_Prompt_
Report all lines below with the word "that".

_Information provided_
= Beginning of Section =
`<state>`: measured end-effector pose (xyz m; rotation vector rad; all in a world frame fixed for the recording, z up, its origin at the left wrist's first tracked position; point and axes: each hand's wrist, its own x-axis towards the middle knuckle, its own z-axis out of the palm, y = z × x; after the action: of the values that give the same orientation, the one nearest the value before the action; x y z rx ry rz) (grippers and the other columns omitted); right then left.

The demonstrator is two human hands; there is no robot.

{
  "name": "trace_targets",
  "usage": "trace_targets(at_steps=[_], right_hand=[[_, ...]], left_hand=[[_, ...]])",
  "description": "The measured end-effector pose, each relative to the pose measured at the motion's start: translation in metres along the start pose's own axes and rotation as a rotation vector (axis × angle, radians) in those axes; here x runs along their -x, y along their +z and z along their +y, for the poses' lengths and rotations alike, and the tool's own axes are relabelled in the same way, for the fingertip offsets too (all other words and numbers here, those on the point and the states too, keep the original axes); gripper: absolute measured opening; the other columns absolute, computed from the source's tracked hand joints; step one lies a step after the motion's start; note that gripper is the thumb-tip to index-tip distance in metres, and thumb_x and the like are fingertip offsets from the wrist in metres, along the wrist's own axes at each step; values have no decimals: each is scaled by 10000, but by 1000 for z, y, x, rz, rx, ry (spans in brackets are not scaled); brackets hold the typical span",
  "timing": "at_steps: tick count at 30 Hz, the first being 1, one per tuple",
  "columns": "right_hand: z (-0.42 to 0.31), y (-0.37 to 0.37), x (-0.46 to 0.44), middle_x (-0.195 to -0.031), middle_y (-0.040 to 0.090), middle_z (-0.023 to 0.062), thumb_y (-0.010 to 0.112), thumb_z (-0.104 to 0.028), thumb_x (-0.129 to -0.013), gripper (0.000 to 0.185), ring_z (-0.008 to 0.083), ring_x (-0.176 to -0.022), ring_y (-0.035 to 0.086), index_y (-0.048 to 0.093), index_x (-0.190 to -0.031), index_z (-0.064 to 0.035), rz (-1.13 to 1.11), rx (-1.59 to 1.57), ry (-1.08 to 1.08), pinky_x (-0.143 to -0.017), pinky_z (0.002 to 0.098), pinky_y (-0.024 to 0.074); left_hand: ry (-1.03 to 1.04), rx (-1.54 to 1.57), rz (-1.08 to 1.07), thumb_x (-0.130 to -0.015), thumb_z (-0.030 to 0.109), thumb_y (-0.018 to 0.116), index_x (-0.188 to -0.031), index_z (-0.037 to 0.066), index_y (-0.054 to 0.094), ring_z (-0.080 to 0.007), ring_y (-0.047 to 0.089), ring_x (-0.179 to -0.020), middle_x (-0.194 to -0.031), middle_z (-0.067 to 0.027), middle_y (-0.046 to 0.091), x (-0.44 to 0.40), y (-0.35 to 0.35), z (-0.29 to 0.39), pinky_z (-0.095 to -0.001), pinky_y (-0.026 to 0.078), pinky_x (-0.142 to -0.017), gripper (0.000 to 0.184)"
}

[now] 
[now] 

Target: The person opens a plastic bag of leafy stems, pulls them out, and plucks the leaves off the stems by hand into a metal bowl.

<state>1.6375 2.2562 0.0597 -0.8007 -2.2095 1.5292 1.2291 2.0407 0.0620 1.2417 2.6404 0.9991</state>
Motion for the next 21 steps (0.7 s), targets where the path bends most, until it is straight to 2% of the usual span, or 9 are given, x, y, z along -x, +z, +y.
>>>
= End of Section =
_Solution to this task_
`<state>`: measured end-effector pose (xyz m; rotation vector rad; all in a world frame fixed for the recording, z up, its origin at the left wrist's first tracked position; point and axes: each hand's wrist, its own x-axis towards the middle knuckle, its own z-axis out of the palm, y = z × x; after the action: of the values that give the same orientation, the one nearest the value before the action; x y z rx ry rz) (grippers and the other columns omitted); right then left.
  "description": "The measured end-effector pose, each relative to the pose measured at the motion's start: translation in metres along the start pose's own axes and rotation as a rotation vector (axis × angle, radians) in those axes; here x runs along their -x, y along their +z and z along their +y, for the poses' lengths and rotations alike, and the tool's own axes are relabelled in the same way, for the fingertip offsets too (all other words and numbers here, those on the point and the states too, keep the original axes); gripper: absolute measured opening; the other columns absolute, computed from the source's tracked hand joints; step one lies a step after the motion's start; note that gripper is the thumb-tip to index-tip distance in metres, and thumb_x and the like are fingertip offsets from the wrist in metres, along the wrist's own axes at each step; values have no decimals: each is scaled by 10000, but by 1000 for z, y, x, rz, rx, ry (spans in brackets are not scaled); brackets hold the typical span",

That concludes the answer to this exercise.